Outra possibilidade é o uso da pele para reconstrução do tendão de aquiles, destaca. "Isso com um derivado da pele da tilápia. É uma pele acelular, chamada matriz dérmica. Até o fim do ano, iniciaremos os estudos em animais", disse o médico Edmar Maciel.
O ortopedista Rodrigo Astolfi, um dos médicos a estudar a pele de tilápia com esta finalidade, explica que a lesão do tendão de aquiles é a mais comum do corpo humano, geralmente acontecendo durante a pisada e na prática de esportes. O objetivo com os testes, afirma, é saber se a pele da tilápia, que possui colágeno parecido com o colágeno do tendão de aquiles, acelera a cicatrização ou forma um novo tendão no paciente.

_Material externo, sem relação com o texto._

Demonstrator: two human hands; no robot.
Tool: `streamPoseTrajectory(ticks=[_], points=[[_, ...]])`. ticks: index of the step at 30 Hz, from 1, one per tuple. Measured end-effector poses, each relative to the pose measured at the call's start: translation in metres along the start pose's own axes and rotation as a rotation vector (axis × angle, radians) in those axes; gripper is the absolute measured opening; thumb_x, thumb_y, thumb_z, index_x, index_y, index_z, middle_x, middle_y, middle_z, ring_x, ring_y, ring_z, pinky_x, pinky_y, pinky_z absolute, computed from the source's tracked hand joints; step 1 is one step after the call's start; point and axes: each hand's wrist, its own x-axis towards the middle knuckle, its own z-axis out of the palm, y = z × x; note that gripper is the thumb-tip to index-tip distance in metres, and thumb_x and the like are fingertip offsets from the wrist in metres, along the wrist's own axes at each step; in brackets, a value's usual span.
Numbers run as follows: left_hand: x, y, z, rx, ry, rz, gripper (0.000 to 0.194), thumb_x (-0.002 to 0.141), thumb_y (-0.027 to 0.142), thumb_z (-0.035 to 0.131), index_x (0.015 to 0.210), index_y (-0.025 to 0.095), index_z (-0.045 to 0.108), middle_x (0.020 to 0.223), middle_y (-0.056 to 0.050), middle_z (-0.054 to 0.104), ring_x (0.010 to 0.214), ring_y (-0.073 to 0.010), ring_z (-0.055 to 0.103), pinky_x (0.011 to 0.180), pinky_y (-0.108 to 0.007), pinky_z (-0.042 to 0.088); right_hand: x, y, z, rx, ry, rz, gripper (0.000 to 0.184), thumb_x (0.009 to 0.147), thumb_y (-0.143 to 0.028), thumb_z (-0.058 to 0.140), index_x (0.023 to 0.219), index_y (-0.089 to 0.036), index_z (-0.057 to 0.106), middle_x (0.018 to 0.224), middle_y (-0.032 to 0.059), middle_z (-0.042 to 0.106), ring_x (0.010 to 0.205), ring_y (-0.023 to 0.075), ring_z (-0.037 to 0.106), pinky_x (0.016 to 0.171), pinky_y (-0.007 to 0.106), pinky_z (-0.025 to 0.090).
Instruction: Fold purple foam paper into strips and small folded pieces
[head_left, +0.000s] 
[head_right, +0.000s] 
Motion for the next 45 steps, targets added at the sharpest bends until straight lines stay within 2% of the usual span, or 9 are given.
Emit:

"Hoje, a gente tem que reconstruir esse tendão usando o enxerto do próprio corpo. Você tem que fazer um corte no joelho para tirar um tendão de lá. Então você tem uma lesão da área doadora, é uma incisão a mais. Isso gera outro prejuízo para o paciente. Num primeiro momento, vamos fazer testes em ratos e depois em humanos".